In time, the religious leaders grew jealous of Jesus and fearful that they would lose their influence over the people of Israel. They came up with a plot to have Jesus put to death. God allowed this to happen, because He was going to use this for great good. Jesus trusted in God, even though what awaited him was very scary. He was arrested, charged with a made-up crime, and put to death by being nailed to a cross. This was a cruel form of punishment that the Romans used on notorious criminals. But Jesus was innocent.
Immediately after his death, Jesus’ disciples were in disarray. They had believed what he said about himself, so they did not expect him to be put to death. The Savior was not supposed to die (or so they thought). They were fearful that the religious authorities would come for them next.
But an amazing thing happened: Jesus was raised back to life by his Father! He died on a Friday and on Sunday he was resurrected. He was the same Jesus, but something was different. His resurrected body still bore the scars from the crucifixion, but his body also had new properties. Jesus could walk through locked doors. (John 20:19) He could be in one place one moment and in another place the very next moment. (Luke 24:30-31)

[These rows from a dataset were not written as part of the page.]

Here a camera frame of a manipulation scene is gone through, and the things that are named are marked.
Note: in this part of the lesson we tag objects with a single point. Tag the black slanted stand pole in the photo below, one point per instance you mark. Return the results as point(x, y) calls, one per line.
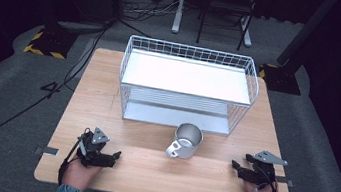
point(305, 30)

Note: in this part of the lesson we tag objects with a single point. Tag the white desk frame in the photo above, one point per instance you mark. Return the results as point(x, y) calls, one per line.
point(178, 13)

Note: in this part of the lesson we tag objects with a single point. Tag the silver metal cup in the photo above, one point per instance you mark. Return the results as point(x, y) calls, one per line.
point(190, 146)

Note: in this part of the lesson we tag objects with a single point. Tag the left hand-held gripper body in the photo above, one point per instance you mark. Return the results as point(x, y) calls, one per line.
point(90, 150)

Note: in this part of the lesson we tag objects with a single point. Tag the black chair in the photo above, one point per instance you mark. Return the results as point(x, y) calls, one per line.
point(228, 3)

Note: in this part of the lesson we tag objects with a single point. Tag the person's left hand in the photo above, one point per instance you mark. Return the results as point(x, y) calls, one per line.
point(78, 174)

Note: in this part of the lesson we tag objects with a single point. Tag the grey tape strip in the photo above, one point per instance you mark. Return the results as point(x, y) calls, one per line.
point(287, 182)
point(49, 151)

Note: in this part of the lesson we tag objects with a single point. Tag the black stand base striped tape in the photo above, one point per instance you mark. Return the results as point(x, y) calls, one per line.
point(282, 79)
point(51, 42)

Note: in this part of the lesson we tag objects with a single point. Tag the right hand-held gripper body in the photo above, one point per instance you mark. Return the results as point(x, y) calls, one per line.
point(263, 173)

By dying and being raised back to life Jesus conquered the power of sin and death. He conquered the things that separate us from God, make us miserable, and cause us to grow old and die. Most important of all, by being completely faithful to God, through his life and his death, he created a way back to God for all of us. The apostle, Paul, whom Jesus himself commissioned, writes about this in his letter to the Romans. He says:
If you confess with your mouth, “Jesus is Lord,” and believe in your heart that God raised him from the dead, you will be saved. (Chapter 10, verse 9)
The apostle John says the same thing in his first letter:
If anyone acknowledges that Jesus is the Son of God, God lives in him and he in God. (1 John 4:15)

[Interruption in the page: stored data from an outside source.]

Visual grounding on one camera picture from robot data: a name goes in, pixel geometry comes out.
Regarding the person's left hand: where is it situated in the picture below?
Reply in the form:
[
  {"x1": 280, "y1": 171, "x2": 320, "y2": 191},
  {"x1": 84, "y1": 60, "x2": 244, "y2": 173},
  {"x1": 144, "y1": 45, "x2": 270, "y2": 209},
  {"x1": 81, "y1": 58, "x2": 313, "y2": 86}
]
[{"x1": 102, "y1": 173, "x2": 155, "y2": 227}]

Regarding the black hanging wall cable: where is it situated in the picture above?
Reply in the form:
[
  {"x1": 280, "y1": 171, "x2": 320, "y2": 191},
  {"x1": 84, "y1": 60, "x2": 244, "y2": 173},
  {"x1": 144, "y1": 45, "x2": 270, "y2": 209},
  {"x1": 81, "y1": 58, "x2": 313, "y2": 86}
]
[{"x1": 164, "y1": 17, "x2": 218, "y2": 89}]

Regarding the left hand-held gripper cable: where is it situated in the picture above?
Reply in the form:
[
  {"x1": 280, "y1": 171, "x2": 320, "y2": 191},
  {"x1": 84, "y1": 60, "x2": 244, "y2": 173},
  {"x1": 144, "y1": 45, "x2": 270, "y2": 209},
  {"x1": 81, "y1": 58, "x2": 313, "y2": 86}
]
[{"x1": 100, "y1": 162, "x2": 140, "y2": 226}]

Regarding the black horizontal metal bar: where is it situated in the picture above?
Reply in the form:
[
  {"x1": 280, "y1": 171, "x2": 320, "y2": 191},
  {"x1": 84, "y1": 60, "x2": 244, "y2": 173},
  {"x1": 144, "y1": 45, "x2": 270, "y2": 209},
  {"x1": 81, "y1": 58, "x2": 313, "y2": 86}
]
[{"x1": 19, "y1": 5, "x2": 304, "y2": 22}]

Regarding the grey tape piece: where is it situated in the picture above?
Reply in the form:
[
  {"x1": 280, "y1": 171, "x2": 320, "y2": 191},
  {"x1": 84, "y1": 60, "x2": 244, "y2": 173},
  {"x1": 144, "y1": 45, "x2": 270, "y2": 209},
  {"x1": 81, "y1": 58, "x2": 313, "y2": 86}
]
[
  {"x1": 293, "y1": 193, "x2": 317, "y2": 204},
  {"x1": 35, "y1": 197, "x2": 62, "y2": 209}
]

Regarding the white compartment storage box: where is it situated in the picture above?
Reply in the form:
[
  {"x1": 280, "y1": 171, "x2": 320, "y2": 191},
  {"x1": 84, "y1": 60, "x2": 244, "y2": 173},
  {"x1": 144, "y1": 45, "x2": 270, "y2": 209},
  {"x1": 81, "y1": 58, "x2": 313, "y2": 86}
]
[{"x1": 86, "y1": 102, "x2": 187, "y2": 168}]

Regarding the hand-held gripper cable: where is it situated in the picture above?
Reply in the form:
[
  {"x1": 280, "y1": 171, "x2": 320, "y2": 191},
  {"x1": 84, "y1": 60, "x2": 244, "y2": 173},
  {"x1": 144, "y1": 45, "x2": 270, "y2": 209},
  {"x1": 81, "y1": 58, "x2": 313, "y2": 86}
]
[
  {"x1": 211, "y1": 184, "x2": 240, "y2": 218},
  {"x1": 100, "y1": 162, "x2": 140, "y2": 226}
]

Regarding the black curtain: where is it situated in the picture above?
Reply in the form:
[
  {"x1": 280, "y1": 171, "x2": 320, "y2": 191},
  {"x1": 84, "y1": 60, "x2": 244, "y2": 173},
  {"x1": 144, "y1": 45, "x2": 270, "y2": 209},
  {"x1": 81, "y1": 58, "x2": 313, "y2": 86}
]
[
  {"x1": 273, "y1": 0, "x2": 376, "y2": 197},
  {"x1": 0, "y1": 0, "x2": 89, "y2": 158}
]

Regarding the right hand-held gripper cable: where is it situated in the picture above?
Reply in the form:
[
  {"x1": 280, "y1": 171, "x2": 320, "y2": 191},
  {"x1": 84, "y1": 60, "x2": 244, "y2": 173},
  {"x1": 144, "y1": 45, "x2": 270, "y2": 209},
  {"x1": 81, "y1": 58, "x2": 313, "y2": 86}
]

The way back to God, as Paul says, is to confess, to tell the truth. The truth we own up to is this:
- We’ve sinned against God by not respecting the boundaries He sets for us.
- We cannot consistently obey God, no matter how hard we try.

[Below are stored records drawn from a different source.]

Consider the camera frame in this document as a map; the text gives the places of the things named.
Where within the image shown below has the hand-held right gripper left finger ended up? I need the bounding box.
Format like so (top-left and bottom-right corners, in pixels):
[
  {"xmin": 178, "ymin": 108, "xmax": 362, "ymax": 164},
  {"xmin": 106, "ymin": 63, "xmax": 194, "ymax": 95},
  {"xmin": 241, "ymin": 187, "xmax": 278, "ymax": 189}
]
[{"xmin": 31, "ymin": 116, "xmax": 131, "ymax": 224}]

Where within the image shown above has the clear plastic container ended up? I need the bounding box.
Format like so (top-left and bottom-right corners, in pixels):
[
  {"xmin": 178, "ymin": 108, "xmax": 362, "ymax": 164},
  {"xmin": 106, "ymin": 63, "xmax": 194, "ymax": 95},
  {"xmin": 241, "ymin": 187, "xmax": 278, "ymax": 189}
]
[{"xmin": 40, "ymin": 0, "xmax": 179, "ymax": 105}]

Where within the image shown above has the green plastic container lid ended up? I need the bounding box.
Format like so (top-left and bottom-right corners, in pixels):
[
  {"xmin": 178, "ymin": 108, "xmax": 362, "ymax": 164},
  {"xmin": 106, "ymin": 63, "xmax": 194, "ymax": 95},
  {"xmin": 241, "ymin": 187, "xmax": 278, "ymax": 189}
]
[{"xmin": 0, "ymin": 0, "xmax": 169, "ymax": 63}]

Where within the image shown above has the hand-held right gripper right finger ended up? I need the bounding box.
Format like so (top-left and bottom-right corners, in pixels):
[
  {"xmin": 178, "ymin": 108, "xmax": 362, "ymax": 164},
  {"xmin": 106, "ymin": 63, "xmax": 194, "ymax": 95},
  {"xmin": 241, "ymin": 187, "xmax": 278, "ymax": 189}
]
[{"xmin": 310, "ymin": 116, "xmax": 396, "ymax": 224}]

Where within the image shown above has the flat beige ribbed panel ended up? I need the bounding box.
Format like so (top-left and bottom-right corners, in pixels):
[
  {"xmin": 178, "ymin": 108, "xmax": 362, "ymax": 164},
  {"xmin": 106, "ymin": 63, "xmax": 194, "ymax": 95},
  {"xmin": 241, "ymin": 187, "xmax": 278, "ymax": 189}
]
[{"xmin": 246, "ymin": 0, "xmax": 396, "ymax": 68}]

- Only Jesus provides us with a way back to God. He is our only hope.
- We will turn over the reigns of our life to Jesus and let him steer us in the right direction from now on.
Jesus has the power to change our hearts and minds so that we sin less and less and trust God more and more. In the next letters,“Why Jesus Had to Die” and “Why Becoming Like Jesus is What’s Best for Us,” I’ll explain in detail how this all works. The most important thing to know as I bring this letter to a close is that God became a human being, at enormous cost to Himself, to save you from your sins. There is no greater love than this. You can trust God completely.
Discussion Questions for Letter No. 4: Why Jesus Was Born on Earth
- Why does freedom of choice come with great responsibility? In what way did Adam and Eve choose unwisely?
- Do you trust God to do what is good and right for you? Do you trust Him to set loving boundaries? Why/Why not?
- In what ways do human beings spend their time trying to “be like God”?
- What is the difference between being self-focused and God-focused?
- Describe the rebellious streak that is in all of us. How did it get Adam and Eve into trouble?
- How did Abraham differ from Adam and Eve?
- What happened eventually to Abraham’s descendants? Why?
- How was God’s last attempt to help us trust him different from all the others?
- What did Jesus do that no one else could do?
- What is the one way back to God?
- What do we need to confess? Have you done so?